Когда этот воробушек умер, то все птицы о нем плакали; плакали и дети, читая о его похоронах. Книжка, конечно, горячо рекомендуется.

Кроме слез, также и детский смех имел значение при выборе книг. Оказывается, что детям из народа более всего нравятся не сказка Пушкина или что-нибудь подобное, а «Степка-растрепка» Вольфа. Это любимая книжка детей, стоящая, к сожалению, 1 р. 25 к. за 16 страниц. Следовательно, она не по средствам для народной школы; но учительница красноречиво отстаивает свободу детских симпатий и с умилением приводит стихи из книги:

Ай да диво, что за грива!Ай да ногти, точно когти!Отчего ж он так оброс?Он чесать себе волосИ ногтей стричь целый годНе давал – и стал урод.

После этого уже великанами являются такие писатели, как Чистяков, Погосский, даже Маляревский.
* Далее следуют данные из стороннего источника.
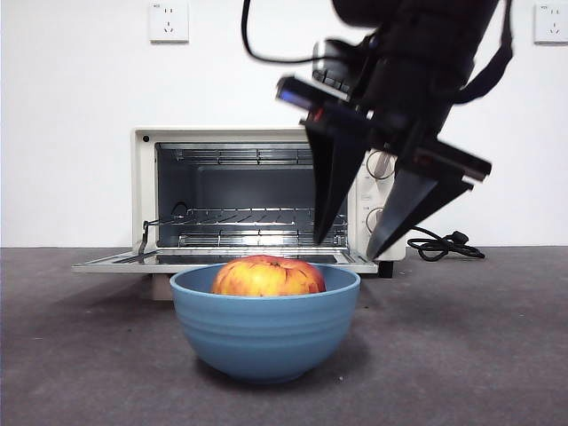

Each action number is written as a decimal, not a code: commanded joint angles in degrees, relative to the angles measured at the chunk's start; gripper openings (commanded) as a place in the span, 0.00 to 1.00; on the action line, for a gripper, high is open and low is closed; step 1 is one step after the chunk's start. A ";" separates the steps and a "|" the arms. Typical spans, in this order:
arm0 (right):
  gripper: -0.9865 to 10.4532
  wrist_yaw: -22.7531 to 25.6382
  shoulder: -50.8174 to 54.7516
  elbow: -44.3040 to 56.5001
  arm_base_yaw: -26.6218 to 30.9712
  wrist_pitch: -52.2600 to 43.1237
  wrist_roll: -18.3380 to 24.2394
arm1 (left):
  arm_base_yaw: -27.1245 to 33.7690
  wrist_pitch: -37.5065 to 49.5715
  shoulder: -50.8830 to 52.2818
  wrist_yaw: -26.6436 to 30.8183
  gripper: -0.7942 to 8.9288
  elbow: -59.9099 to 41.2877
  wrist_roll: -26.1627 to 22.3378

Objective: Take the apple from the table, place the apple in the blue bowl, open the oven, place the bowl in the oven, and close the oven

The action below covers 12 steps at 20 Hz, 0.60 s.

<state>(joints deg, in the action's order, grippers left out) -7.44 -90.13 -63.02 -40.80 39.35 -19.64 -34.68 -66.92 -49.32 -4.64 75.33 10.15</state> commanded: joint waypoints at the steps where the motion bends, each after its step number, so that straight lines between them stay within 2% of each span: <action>1: 0.30 0.17 -3.02 -0.55 0.00 0.44 1.55 | -0.20 -0.57 0.15 0.15 0.08 -0.52 0.39; 3: 0.27 0.24 -5.01 -0.57 0.00 0.46 1.66 | -0.20 -1.01 0.24 0.17 0.08 -0.52 0.37; 5: 0.15 1.05 -5.49 -0.57 -0.02 -0.24 1.81 | -0.20 -1.11 0.33 0.20 0.08 -0.52 0.37; 7: 0.07 1.03 -5.49 -0.57 -0.04 -2.01 1.73 | -0.20 -1.09 0.33 0.20 0.08 -0.52 0.35; 12: 0.07 1.81 -5.27 -0.57 -0.07 -1.79 1.66 | -0.20 -1.14 0.33 0.20 0.08 -0.52 0.35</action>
<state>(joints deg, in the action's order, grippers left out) -6.02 -95.29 -63.33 -40.86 37.74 -18.11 -34.68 -68.01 -49.25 -4.64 75.33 10.15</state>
Несмотря на их сентиментальность, вычурность, фальшь, которую местами признает и учительница, – все они безусловно одобряются, потому что нравились учащимся. В конце литературного отдела помещены таблицы, указывающие, какие книги пригодны для какого возраста и для какой степени развития. Всех таких степеней означено 6, и некоторые книги удостоились такого внимания, что названы пригодными для всех возрастов и ступеней развития. Какие же это книги? Вместе с рассказами для народа Льва Толстого, сказками Пушкина и Жуковского, которые могли быть полезными, если не всегда по содержанию, то по слогу (хотя сказки Жуковского, конечно, наиболее слабые из всех его произведений), – тут являются: «Конек-горбунок» Ершова, «Иванушка-дурачок» Круглова, «Митина нива» Вучетича, «Веселый дед» Коровина, один сборник повестей и проч.
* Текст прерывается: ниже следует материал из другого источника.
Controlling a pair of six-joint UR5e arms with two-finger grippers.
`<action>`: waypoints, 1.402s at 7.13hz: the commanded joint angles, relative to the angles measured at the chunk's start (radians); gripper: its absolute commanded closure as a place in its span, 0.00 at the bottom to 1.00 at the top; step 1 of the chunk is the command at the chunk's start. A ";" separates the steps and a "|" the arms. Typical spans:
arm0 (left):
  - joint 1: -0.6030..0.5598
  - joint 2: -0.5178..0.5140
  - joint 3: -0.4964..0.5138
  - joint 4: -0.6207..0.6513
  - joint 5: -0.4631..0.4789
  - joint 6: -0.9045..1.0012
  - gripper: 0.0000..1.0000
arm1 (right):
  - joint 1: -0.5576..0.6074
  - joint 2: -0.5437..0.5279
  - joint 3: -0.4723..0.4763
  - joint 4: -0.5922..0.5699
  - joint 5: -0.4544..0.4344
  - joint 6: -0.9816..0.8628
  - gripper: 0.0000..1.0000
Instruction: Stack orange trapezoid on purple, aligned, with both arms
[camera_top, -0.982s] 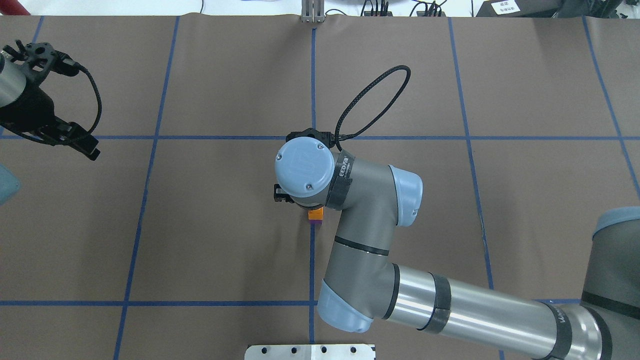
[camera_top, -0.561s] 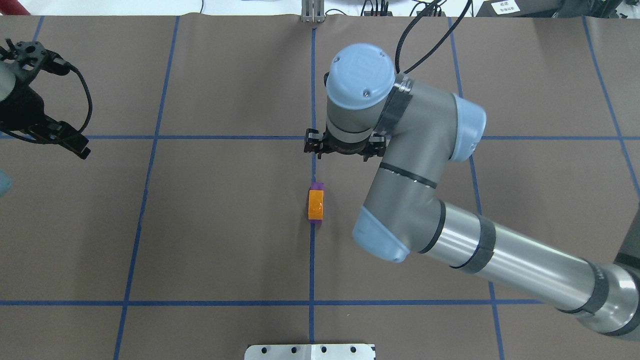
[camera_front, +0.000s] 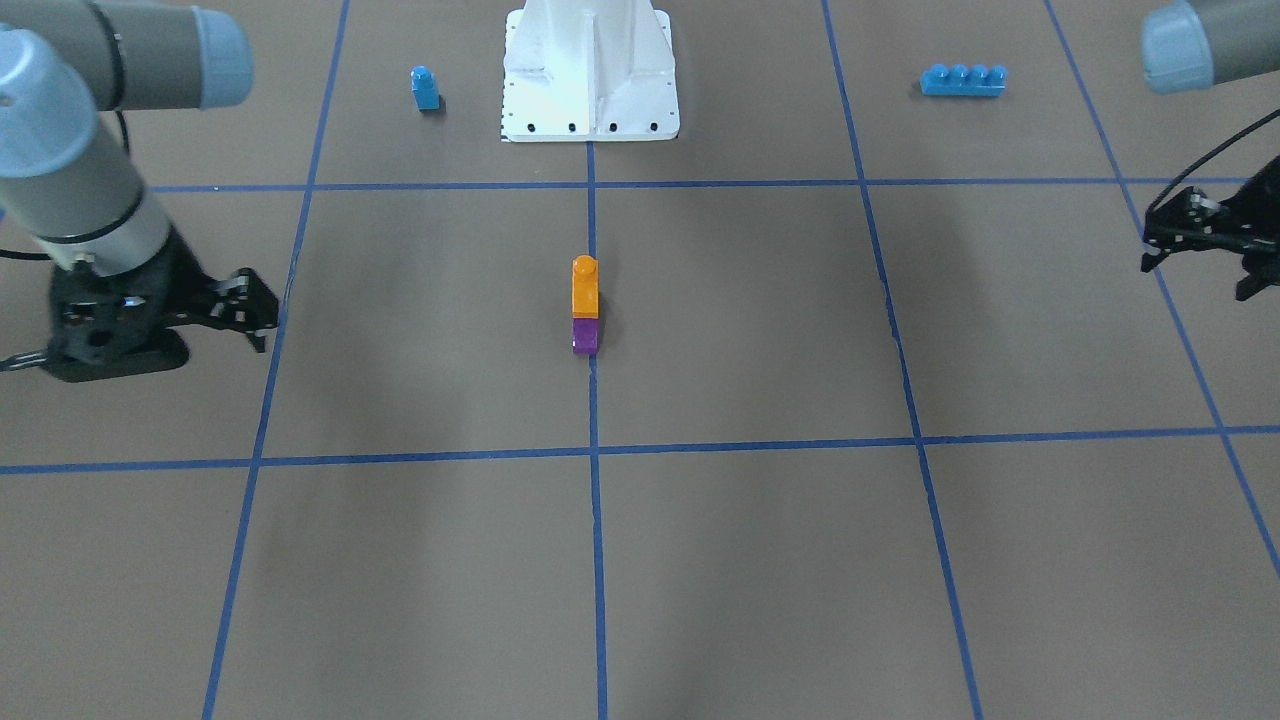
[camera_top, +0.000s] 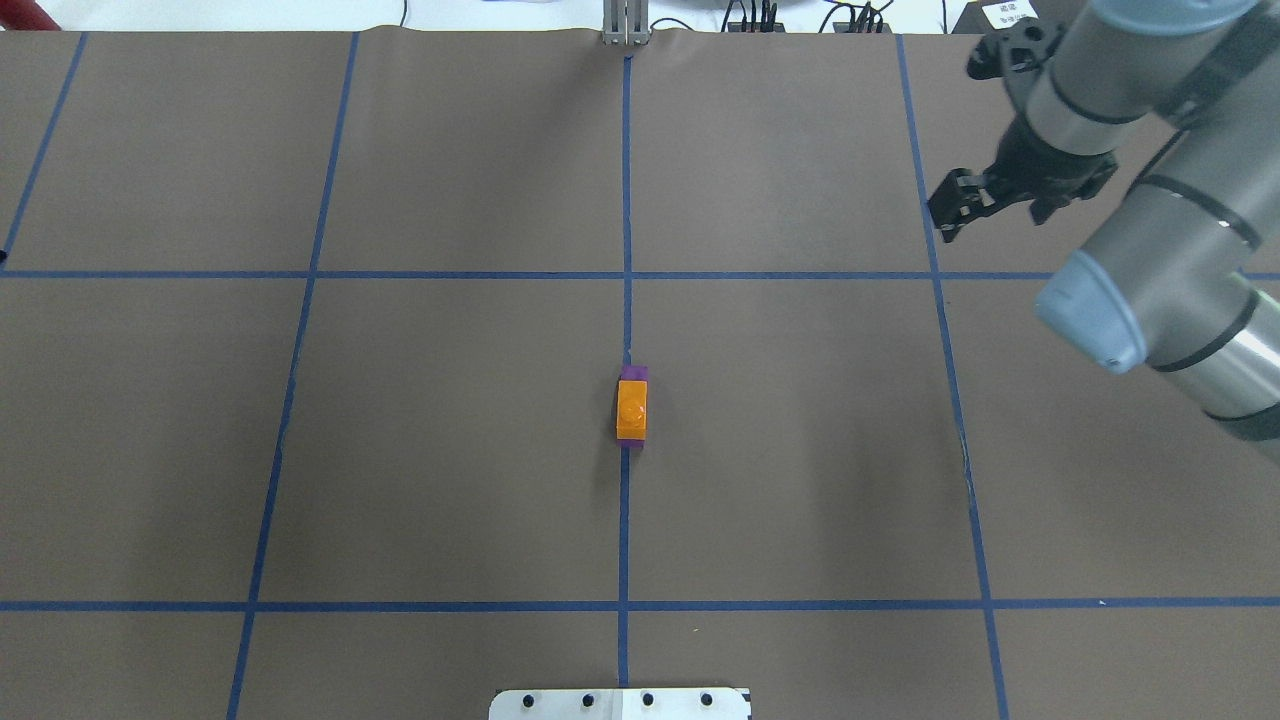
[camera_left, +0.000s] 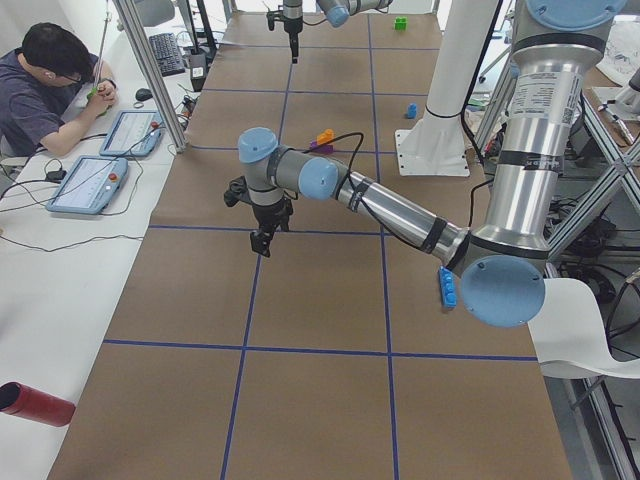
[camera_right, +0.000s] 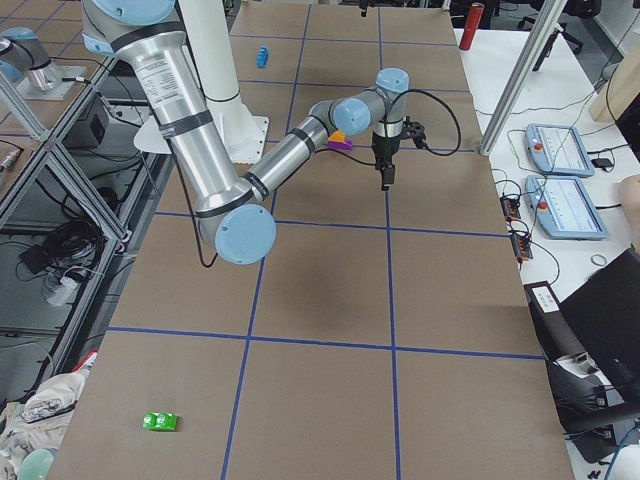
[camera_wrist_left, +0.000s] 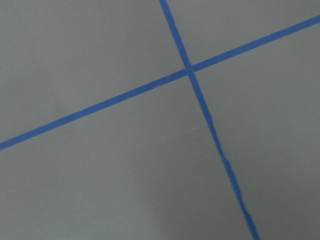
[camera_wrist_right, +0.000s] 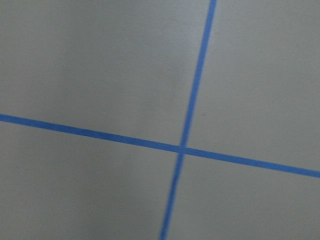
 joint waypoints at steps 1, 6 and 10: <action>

Сказка «Конек-горбунок», очень умная по содержанию и местами чрезвычайно бойкая по слогу, в то же время отличается грубою неправильностью и небрежностью речи и отчасти старинным ироническим отношением к народу: допустив ее для чтения, ее все-таки ни в каком случае нельзя считать образцовою. Сказка же Круглова – не более, как скучное упражнение в стихотворстве при неудачном желании подделаться под народный слог. «Митина нива» – недурно написанный, но довольно сентиментальный рассказ о том, как, играя цветами, умер ребенок, забытый на ниве. «Веселый дед» Коровина также не отличается изобретательностью: это дед, который пляшет, чтоб развлечь умирающего от голода ребенка, пока чудесно найденный рубль не спасает семьи. В сборнике, о котором мы упомянули, три отрывка: «Старый дворецкий», «Няня» и «Юродивый Гриша». Первый рассказ состоит в том, что старик дворецкий, придя в деревню, вызывается услужить роженице, отправляется за старушкой бабушкой, везет ее на салазках и в темную ночь нечаянно спускает ее в прорубь, после чего идет каяться в монастырь. Во втором рассказе няня ждет не дождется своего внука; он, наконец, является к ней в виде юродивого. Но радость няни продолжалась недолго: внук ушел от нее в монастырь. Третий рассказ (из книги Толстого «Детство и отрочество») также служит к прославлению юродивого с его пламенным благочестием. Мы видим, что этот выбор уже никак нельзя объяснить только сочувствием слушательниц: тут известную роль играли и симпатии самих преподавательниц.